▸ **Task to carry out**: Pull every line with the word "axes" out of the entries below.

▸ **Data provided**:
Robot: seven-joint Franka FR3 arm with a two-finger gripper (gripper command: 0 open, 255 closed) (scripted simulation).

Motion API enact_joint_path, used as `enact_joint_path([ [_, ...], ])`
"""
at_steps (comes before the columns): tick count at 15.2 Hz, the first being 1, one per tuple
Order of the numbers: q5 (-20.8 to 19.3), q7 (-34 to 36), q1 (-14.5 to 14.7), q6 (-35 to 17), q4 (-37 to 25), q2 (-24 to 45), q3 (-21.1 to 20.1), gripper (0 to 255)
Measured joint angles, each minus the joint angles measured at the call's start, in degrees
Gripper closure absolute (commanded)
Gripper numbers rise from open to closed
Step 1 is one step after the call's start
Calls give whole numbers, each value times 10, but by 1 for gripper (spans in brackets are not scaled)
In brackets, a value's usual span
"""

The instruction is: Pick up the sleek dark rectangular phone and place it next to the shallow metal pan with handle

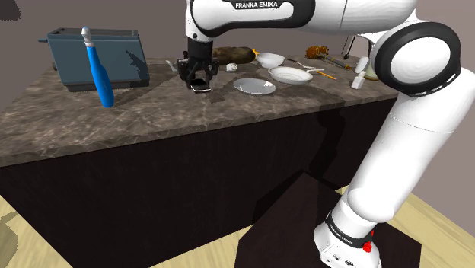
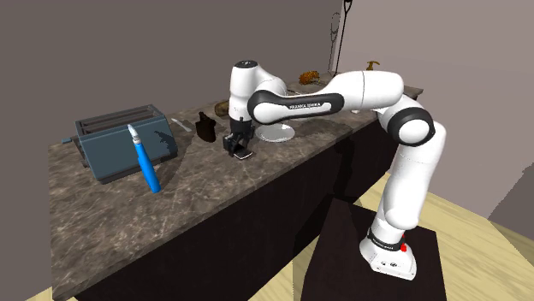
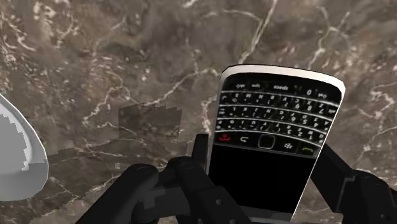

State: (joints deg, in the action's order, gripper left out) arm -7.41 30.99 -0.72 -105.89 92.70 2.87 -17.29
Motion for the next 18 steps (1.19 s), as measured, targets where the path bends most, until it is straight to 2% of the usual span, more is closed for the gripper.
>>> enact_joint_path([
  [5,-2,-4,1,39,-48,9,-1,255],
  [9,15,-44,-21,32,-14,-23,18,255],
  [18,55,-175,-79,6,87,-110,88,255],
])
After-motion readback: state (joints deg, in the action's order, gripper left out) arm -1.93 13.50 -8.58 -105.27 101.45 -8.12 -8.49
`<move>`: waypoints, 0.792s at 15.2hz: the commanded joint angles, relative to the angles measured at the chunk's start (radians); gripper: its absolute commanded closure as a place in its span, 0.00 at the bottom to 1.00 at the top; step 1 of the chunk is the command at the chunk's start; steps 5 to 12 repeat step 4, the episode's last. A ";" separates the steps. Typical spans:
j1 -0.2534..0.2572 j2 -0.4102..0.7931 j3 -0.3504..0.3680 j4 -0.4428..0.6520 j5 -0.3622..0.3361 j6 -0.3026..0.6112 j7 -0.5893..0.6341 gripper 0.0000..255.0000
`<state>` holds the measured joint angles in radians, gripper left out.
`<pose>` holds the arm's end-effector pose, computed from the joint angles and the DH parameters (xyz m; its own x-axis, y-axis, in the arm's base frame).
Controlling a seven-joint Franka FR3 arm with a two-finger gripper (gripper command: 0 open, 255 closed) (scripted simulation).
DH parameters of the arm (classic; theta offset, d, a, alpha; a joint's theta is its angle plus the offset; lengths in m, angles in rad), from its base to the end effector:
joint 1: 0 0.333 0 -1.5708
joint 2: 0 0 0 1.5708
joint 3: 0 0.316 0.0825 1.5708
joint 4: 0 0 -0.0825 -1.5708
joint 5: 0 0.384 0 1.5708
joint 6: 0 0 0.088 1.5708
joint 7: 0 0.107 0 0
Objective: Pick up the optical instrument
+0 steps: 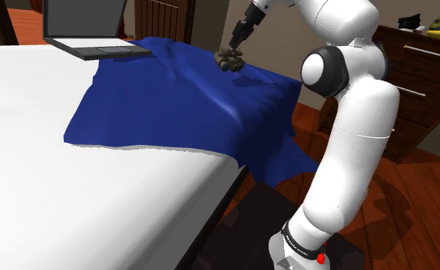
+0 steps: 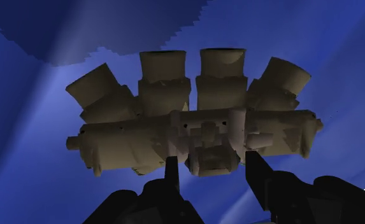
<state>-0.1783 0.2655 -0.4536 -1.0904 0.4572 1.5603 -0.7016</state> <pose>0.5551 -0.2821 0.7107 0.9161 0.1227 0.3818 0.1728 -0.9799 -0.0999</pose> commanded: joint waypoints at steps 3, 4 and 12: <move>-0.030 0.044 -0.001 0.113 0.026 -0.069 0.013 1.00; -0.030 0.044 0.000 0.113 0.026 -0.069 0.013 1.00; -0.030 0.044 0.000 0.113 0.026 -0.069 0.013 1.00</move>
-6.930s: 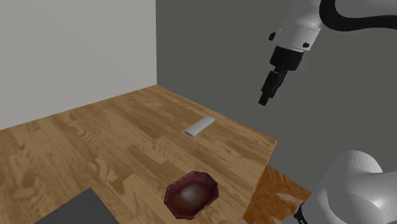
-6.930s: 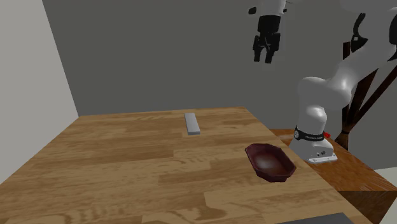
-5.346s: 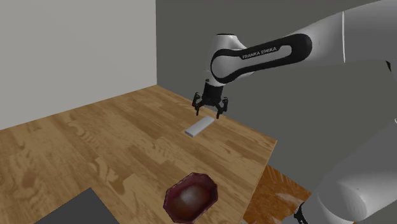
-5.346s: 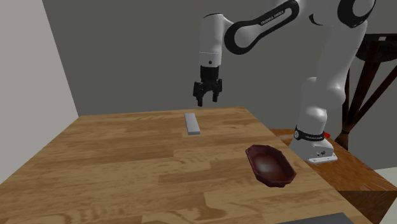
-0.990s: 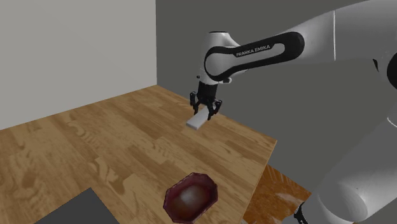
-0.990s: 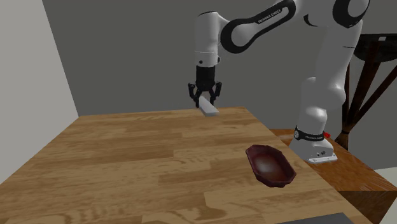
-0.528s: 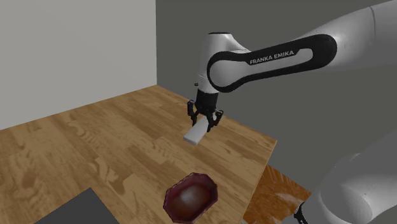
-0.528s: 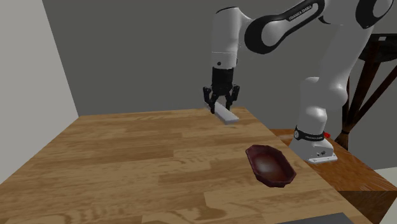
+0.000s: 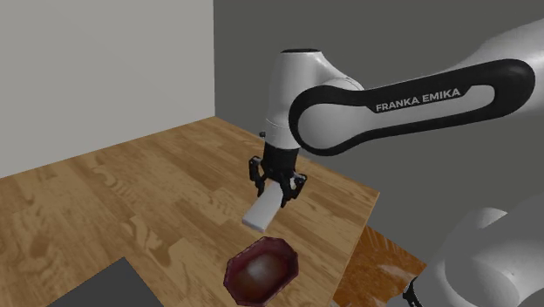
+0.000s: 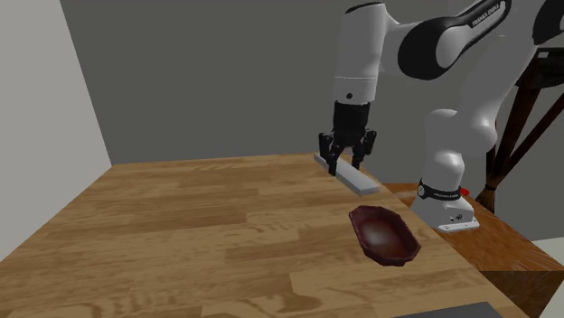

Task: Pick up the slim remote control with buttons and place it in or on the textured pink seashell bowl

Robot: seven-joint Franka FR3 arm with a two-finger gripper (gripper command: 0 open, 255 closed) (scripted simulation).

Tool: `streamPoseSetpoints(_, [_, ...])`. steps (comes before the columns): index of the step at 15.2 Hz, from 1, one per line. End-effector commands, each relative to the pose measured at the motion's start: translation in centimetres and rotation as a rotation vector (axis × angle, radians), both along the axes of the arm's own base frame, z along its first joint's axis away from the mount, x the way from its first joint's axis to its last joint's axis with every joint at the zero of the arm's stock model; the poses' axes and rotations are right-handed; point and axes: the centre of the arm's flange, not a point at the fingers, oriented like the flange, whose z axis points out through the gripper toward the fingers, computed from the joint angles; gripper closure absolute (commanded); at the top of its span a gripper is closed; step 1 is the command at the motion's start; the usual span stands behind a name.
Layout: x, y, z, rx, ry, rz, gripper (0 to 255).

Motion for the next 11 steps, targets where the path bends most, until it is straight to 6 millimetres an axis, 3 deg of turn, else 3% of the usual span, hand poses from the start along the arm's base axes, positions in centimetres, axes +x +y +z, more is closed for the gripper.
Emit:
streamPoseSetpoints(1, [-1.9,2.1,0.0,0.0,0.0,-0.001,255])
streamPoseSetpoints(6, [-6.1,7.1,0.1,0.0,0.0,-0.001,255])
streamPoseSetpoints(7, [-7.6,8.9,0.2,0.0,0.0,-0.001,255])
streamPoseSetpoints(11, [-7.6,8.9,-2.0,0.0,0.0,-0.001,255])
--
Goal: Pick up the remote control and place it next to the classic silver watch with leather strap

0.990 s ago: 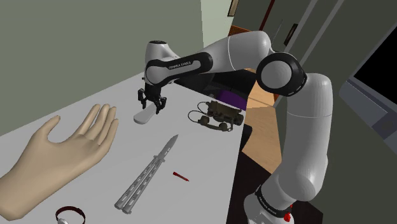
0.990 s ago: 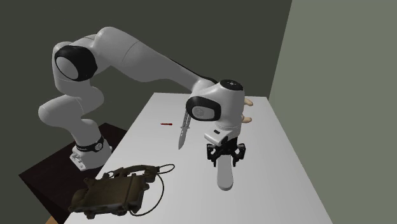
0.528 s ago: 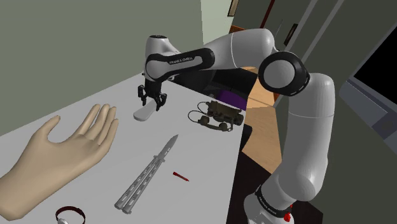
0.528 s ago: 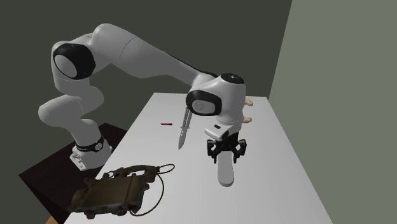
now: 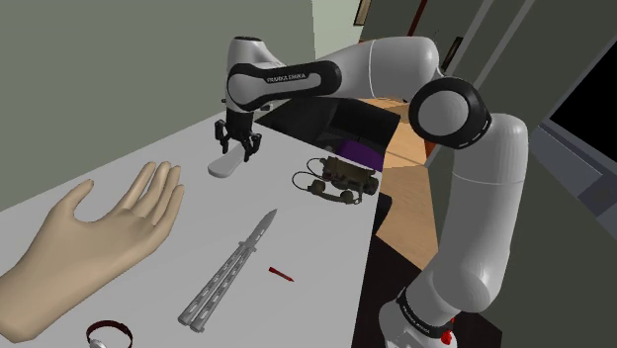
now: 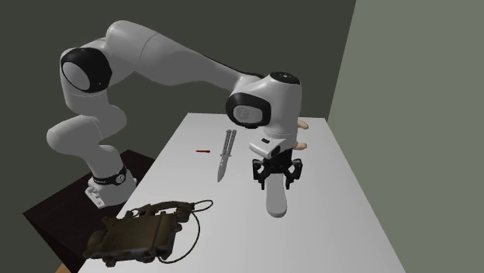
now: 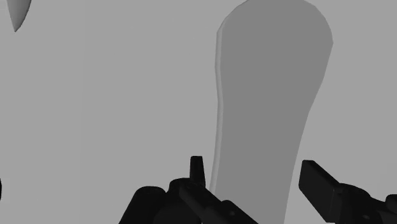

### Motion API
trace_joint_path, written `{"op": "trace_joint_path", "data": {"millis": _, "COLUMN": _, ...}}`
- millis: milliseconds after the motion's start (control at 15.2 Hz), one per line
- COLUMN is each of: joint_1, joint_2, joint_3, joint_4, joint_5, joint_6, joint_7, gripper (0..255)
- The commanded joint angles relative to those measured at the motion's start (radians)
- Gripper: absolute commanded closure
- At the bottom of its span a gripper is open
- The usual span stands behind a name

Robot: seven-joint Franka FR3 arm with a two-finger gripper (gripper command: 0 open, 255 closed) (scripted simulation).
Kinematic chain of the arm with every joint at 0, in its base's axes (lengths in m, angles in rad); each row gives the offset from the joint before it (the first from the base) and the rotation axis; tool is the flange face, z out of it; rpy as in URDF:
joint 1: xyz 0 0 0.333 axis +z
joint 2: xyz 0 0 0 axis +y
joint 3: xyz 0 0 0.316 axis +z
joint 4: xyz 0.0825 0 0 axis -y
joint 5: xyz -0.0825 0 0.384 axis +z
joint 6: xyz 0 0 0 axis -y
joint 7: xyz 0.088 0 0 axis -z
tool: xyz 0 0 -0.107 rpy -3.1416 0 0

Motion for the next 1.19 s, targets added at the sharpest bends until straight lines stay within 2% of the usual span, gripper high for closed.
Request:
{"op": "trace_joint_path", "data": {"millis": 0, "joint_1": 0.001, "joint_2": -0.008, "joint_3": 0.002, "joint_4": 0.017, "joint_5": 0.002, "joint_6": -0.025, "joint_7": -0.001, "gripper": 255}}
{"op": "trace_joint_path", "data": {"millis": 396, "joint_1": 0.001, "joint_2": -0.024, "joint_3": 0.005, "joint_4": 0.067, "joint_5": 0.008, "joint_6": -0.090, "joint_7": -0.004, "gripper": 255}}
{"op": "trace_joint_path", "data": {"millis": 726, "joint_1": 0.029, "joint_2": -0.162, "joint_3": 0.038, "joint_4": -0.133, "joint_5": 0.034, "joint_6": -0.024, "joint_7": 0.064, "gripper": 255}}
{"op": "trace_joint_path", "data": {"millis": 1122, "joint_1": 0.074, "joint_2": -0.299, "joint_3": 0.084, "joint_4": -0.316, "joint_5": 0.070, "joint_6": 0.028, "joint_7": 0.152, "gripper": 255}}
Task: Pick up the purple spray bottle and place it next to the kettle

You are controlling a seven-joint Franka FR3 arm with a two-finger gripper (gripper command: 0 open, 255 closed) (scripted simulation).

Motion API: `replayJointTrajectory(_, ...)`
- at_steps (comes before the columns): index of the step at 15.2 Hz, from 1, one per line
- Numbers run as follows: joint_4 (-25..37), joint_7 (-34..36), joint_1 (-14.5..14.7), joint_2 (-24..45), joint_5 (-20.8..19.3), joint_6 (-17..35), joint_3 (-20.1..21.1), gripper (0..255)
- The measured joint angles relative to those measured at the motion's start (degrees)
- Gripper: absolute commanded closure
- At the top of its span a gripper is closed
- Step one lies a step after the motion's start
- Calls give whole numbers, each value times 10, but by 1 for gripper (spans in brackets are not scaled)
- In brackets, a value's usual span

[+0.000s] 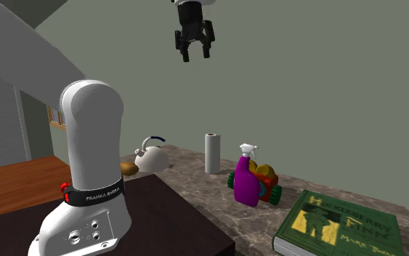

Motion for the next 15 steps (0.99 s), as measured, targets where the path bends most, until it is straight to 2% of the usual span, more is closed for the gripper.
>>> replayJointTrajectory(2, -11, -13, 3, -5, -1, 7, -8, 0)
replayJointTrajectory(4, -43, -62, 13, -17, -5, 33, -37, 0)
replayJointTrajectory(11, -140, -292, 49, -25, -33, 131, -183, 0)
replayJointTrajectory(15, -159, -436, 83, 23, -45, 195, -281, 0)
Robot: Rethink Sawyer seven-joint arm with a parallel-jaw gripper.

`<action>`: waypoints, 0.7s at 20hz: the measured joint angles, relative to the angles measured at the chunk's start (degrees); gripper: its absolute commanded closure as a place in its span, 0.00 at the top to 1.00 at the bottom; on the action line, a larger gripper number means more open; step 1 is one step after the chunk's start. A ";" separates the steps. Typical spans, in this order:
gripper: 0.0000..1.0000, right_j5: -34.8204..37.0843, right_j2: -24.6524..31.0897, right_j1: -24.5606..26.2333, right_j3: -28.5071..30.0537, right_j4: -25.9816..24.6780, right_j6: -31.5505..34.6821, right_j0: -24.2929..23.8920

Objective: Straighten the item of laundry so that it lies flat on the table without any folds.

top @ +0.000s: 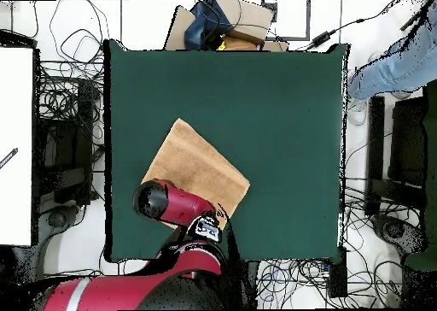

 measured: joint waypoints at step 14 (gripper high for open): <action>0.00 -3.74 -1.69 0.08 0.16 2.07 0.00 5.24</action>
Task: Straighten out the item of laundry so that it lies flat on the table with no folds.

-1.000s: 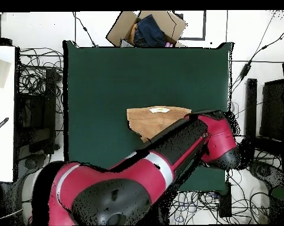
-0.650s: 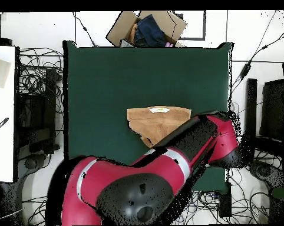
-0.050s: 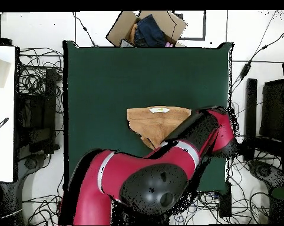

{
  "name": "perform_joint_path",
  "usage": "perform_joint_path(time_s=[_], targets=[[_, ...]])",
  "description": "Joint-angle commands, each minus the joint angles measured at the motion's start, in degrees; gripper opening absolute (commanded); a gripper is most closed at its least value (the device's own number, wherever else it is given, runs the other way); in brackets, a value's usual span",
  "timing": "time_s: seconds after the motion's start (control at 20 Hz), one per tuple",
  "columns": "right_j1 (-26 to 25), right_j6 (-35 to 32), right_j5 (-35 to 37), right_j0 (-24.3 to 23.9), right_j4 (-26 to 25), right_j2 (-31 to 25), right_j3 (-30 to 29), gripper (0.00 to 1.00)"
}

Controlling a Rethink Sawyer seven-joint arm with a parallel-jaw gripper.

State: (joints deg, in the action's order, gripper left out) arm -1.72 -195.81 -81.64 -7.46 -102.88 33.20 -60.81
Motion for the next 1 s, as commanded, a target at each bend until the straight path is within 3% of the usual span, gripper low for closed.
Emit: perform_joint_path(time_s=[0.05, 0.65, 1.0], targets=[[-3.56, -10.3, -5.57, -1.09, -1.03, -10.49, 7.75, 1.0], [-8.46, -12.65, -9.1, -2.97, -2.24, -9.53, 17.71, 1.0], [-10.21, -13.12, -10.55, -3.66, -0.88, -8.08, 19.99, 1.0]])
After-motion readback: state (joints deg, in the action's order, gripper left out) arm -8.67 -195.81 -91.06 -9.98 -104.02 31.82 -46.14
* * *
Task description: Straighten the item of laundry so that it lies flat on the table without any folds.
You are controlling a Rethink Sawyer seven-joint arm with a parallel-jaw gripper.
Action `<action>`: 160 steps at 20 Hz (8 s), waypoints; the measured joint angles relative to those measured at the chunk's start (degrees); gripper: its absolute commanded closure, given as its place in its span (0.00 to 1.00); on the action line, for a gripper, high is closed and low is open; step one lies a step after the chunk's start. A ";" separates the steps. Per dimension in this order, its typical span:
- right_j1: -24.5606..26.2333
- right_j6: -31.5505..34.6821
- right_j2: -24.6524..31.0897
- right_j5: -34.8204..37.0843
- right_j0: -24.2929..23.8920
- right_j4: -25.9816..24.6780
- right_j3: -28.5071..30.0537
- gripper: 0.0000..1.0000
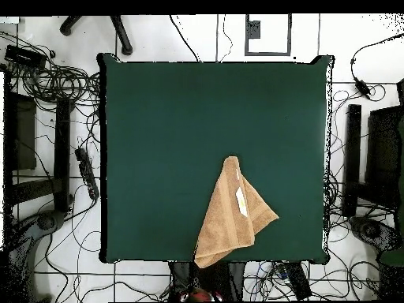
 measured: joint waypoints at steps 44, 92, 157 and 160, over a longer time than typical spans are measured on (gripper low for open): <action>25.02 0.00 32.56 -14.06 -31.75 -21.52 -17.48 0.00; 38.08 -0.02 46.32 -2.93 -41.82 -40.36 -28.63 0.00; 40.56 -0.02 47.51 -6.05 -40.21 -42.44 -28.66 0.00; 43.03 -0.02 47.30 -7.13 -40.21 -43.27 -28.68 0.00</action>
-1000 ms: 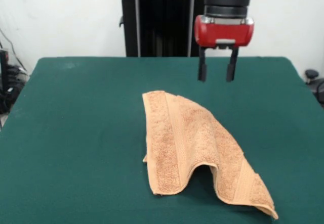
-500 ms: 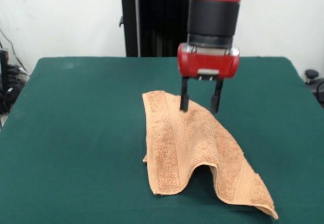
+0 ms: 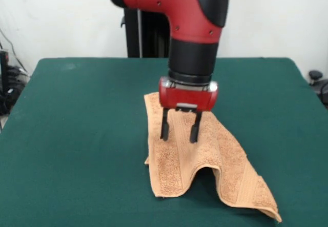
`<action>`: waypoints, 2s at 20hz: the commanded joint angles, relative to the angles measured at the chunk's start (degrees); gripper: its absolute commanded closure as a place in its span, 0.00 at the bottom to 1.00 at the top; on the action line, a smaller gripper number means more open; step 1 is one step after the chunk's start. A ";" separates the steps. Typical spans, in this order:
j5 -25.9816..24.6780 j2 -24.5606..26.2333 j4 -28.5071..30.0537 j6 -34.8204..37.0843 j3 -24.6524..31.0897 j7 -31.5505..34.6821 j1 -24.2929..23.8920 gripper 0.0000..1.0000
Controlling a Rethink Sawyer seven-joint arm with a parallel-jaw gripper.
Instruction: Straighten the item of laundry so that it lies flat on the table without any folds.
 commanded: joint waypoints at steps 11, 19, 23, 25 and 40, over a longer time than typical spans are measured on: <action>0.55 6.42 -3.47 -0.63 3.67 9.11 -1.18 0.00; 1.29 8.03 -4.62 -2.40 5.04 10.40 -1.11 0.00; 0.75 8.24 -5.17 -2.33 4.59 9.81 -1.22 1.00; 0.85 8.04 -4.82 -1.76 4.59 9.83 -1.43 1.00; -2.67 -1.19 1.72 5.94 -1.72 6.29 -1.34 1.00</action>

▸ **Solution**:
Tool: `streamPoseSetpoints(_, [_, ...])`. steps (comes before the columns): index of the step at 15.2 Hz, from 1, one per line. End-effector commands, each relative to the pose measured at the motion's start: translation in centimetres and rotation as a rotation vector (axis × angle, radians), both along the axes of the arm's own base frame, z along its first joint's axis away from the mount, x the way from its first joint's axis to its last joint's axis with every joint at the zero of the arm's stock model; the poses' axes and rotations are right-handed; point and axes: the centre of the arm's flange, not a point at the fingers, oriented like the flange, whose z axis points out through the gripper toward the fingers, computed from the joint angles; gripper closure absolute (commanded); at the top of its span a gripper is closed; step 1 is the command at the motion's start; the usual span stands behind a name.
Motion for the next 11 steps, targets where the path bends most, until it is straight to 6 millimetres an axis, 3 deg of turn, else 3% of the usual span, hand poses from the start along the arm's base axes, positions in centimetres, axes +x +y +z, more is closed for the gripper.
Kinematic chain of the arm with every joint at 0, in its base's axes (lengths in m, angles in rad); each row gives the offset from the joint before it (the first from the base) and the rotation axis; tool is the flange face, z out of it; rpy as in URDF:

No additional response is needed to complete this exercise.